Armenia and Azerbaijan reported a fourth day of fierce fighting, defying a UN call to halt the worst violence in decades.

Azerbaijan Says Combat to Continue Until Armenian Forces Leave
A vehicle destroyed by shelling in Stepanakert, Nagorno-Karabakh, on Sept. 29. (Photo: Armenian Foreign Ministry via AP Photo)

Azerbaijan’s President Ilham Aliyev vowed to continue a military campaign until Armenian forces leave disputed territory, while Armenia appealed for pressure against Turkey’s involvement in the conflict.

As combat raged around the region of Nagorno-Karabakh for a fourth day, Aliyev said Azerbaijan is fighting “on our own soil.” It will stop only when Armenian forces leave Azerbaijani territory, he said Wednesday during a visit to wounded soldiers in the hospital.

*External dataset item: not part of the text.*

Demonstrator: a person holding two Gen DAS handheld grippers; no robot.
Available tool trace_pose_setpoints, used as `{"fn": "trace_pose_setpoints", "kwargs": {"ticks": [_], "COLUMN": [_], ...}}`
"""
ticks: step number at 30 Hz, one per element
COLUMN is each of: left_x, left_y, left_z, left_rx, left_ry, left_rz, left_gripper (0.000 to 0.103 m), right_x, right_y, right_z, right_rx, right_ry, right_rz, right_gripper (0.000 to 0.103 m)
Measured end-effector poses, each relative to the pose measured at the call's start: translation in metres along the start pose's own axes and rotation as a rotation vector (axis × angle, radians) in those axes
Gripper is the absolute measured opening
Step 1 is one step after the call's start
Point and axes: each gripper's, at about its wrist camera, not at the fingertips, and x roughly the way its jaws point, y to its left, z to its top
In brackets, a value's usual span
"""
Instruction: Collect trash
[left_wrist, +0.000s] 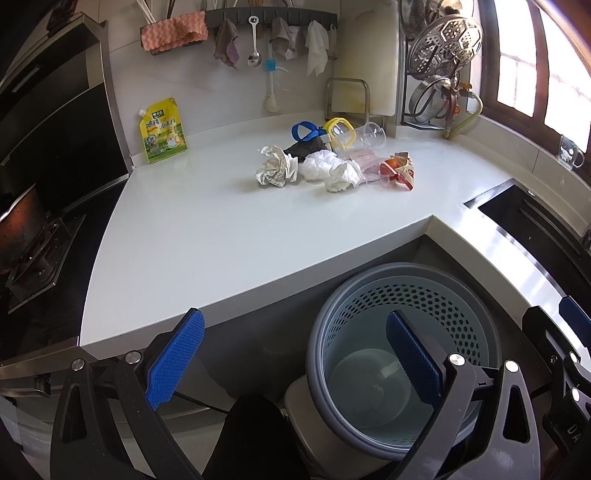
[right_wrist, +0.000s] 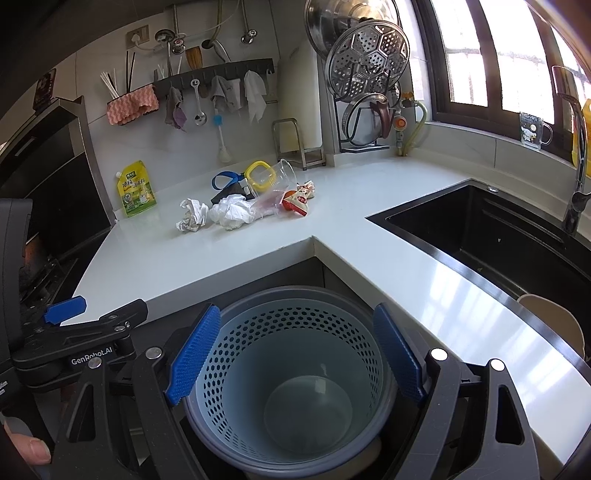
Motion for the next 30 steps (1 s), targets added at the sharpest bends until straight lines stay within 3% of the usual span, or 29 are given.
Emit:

Armenian Prime Minister Nikol Pashinyan told Iranian President Hassan Rouhani about Turkey’s role in the hostilities in a phone call Wednesday, the premier’s office said. Armenia’s Defense Ministry stepped up accusations against Turkey of military involvement, accusing Turkish F-16 fighter jets of taking part in operations with Azerbaijani forces over Nagorno-Karabakh.

Turkey’s Defense Ministry rejected the allegations as an attempt by Armenia to gain more foreign support in its fight with Azerbaijan. Claims that Turkish warplanes and drones are in action against Armenia are untrue, it said in a statement. Azerbaijan also denied Turkish involvement.

Azerbaijan Says Combat to Continue Until Armenian Forces Leave

Armenian Foreign Minister Zohrab Mnatsakanyan accused Turkey of direct involvement in the conflict in phone talks with his Russian counterpart Sergei Lavrov, according to a Foreign Ministry statement in Yerevan. Lavrov, who also spoke separately with Azerbaijani Foreign Minister Jeyhun Bayramov, repeated calls for a cease-fire and said Moscow was willing to organize “relevant contacts” between the two sides.

Russia’s Foreign Ministry said Wednesday it was concerned by reports that “militants of illegal armed groups” from Syria and Libya were being sent to Nagorno-Karabakh and demanded their immediate withdrawal. Armenia has complained that foreign mercenaries are fighting alongside Azerbaijani troops, while Azerbaijan alleges Kurdish militants have joined Armenian forces.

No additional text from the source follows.